However, in the case of San Diego painter Dani Dodge, courage appears early in her description.
Contrary to her angelic appearance, Dani was embedded as a newspaper reporter with the First Marine Expeditionary Force during the invasion of Iraq in 2003, where she witnessed first hand the horrors of war. With indelible experience gained in covering military conflict, the San Jose State University journalism graduate later relocated to San Diego as reporter for the Union-Tribune, and was part of a journalistic team that in 2006 won a Pulitzer Prize.
Over time it became clear to Dani that words were not a powerful enough means of expression, so she courageously left her career as an accomplished journalist after nearly two decades in order to focus on telling poignant stories through art. She mused, “As a journalist, I told the stories of others, but as an artist, I tell my own.” Her outstanding professionalism as a journalist has followed her into her successful artistic career.
Dani works primarily by layering different media — acrylic paint, spray paint, ink and collage — to create moving images that weave tales of the human condition, often within crowded cities. She explains, “I paint and draw these people in a raw, abstracted manner to give viewers an opportunity to read in their own stories.”
Although her work has typically been on canvas, she recently began exploring the incorporation of found sculptural elements into her figurative paintings.

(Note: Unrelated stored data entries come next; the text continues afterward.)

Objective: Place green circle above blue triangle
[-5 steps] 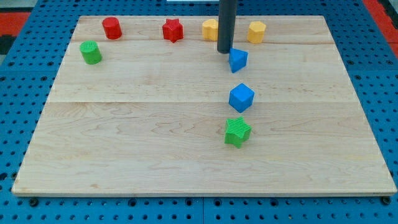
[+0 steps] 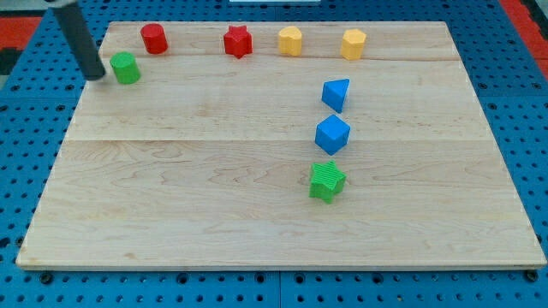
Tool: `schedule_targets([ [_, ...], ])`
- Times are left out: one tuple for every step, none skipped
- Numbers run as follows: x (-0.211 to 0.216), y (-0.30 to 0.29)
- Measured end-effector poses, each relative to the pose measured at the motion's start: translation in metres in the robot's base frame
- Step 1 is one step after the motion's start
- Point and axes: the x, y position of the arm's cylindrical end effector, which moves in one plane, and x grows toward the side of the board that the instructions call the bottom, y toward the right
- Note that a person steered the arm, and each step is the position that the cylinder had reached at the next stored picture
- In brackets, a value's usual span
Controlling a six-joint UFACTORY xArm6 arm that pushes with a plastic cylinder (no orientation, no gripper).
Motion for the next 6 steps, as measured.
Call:
schedule_targets([
  [-0.002,0.01],
  [-0.002,0.086],
  [-0.002,0.189],
  [-0.002,0.279],
  [-0.005,0.344],
  [-0.008,0.381],
])
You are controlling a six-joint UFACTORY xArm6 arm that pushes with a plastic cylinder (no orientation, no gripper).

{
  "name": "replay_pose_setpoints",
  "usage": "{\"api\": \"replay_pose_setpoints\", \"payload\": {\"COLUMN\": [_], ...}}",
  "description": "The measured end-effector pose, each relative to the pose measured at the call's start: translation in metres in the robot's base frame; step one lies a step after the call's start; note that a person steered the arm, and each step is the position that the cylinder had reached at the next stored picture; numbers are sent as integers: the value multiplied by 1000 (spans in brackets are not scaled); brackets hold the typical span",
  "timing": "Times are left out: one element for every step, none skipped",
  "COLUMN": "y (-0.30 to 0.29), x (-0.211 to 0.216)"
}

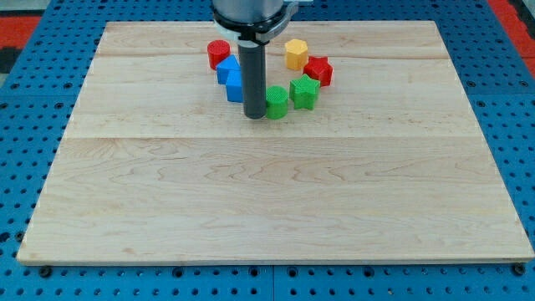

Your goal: Place the red circle on top of the yellow heart

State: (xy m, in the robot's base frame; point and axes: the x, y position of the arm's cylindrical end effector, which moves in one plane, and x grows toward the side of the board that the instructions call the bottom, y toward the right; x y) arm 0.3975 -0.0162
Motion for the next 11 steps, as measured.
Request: {"api": "replay_pose_setpoints", "payload": {"y": [1, 2, -58, -122, -111, -110, -91, -40, -61, -72, -73], "x": [1, -2, -9, -54, -89, -110, -122, -123, -130, -150, -150]}}
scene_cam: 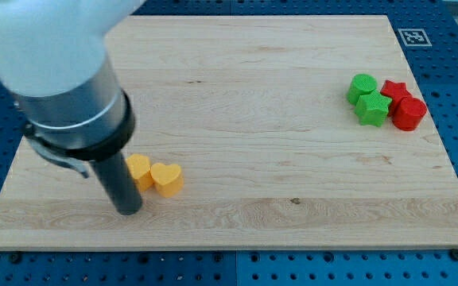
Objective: Point your arm to the yellow heart
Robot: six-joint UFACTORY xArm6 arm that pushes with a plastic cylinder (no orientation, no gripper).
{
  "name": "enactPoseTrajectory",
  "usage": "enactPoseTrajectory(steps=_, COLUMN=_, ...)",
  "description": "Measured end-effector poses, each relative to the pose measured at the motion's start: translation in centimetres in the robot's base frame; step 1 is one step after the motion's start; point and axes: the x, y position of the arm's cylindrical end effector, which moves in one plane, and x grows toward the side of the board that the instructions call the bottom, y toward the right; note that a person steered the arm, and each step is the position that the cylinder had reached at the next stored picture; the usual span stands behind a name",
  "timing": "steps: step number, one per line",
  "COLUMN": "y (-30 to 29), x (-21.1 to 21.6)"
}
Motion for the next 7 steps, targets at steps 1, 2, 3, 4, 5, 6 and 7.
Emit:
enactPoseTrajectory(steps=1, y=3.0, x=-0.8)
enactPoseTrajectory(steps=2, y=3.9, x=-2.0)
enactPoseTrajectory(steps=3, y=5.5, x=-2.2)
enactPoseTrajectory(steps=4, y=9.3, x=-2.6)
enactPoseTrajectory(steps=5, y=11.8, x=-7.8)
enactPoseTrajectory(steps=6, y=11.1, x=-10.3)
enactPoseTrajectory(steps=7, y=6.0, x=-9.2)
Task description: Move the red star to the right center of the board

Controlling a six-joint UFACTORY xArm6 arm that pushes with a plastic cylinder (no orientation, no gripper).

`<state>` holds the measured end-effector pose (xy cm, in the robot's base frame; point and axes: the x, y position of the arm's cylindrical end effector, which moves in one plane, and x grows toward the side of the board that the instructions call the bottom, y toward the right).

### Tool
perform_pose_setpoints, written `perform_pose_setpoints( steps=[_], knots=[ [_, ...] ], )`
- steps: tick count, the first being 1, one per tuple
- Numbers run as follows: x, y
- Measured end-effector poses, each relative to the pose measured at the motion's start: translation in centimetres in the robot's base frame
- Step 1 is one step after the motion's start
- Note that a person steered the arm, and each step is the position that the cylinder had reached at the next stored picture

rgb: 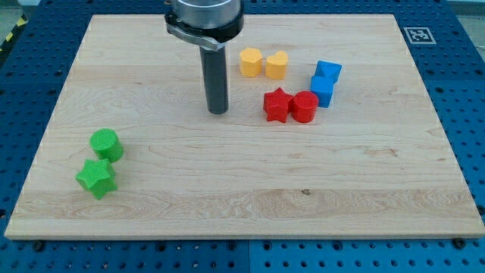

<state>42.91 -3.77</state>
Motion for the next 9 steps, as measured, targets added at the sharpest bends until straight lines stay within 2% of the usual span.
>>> perform_pose_setpoints(
  steps=[4,9],
  knots=[
    [0.0,6.8],
    [0.0,17.9]
  ],
)
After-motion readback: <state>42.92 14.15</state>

She states of this courageous new phase of her artwork, “I use the discards of everyday life — a dirty screen door left in the gutter becomes a frame, and a rusty car door becomes a vehicle driving home a new message. By repurposing the trash, I am seeking redemption also for the souls I capture in paint.”
Raw, provoking, yet at the same time sensitively empathetic, this new work seems to tell the story of people discarded by society. “I work to create poignancy by putting this trash together with my paintings — to find the beauty in what we throw away,” Dani says.

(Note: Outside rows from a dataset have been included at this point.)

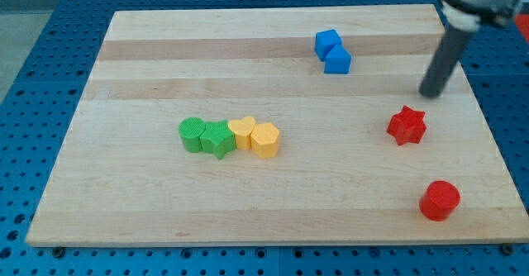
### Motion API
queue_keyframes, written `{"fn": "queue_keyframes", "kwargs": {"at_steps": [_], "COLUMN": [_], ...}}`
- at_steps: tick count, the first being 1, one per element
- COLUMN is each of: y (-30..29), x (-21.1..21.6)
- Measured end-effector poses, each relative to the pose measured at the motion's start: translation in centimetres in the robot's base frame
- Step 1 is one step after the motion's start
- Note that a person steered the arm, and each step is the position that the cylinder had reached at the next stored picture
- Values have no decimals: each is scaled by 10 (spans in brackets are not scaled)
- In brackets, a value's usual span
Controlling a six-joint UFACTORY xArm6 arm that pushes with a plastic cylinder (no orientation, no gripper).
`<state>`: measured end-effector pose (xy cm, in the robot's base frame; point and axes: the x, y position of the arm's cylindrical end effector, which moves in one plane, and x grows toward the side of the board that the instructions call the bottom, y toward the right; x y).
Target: Slide the red star slightly to the right side of the board
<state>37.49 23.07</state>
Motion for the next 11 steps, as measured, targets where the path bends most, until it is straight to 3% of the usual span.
{"fn": "queue_keyframes", "kwargs": {"at_steps": [1,2,4,5,7,9,10,11], "y": [-5,-88,-79,-77,-133,-91,-91,-91], "x": [-29,30,123,104,26,17,52,53]}}
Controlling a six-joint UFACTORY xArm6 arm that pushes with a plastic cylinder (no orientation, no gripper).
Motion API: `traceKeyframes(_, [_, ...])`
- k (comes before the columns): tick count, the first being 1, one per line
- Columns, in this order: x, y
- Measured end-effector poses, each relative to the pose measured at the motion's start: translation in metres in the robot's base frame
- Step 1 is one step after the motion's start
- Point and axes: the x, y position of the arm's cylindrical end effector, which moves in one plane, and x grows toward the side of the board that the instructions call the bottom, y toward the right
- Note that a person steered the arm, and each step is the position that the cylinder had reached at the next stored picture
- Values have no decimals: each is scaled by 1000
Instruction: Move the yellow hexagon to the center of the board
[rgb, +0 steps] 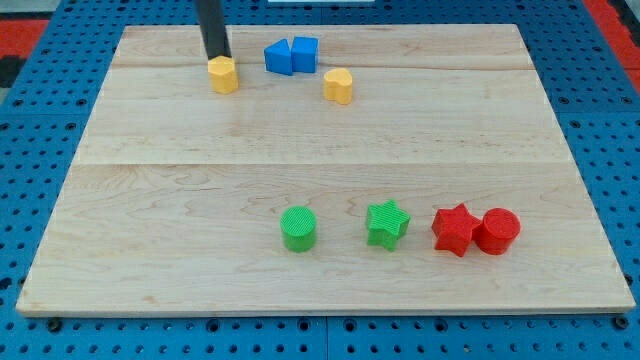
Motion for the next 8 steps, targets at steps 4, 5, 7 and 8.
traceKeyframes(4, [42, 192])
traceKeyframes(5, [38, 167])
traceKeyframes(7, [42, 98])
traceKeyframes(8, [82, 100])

Her boldly expressive paintings have won many awards while being selected for an ever-increasing list of national and international juried shows. She has garnered media attention on local television as well as in an impressive number of publications.
Dani’s work can be seen at Pimento Fine Art in Little Italy, as well as at danidodge.com. Additionally, she is scheduled to exhibit at the Art San Diego Contemporary Art Fair coming to Balboa Park in September.
A solo exhibit of Dani’s work can be viewed currently at L Street Fine Art, 628 L Street across from the Omni San Diego Hotel in the Gaslamp Quarter through Aug. 15. The public is invited to meet Dani at her opening reception at the L Street gallery June 9 from 6 to 9 p.m.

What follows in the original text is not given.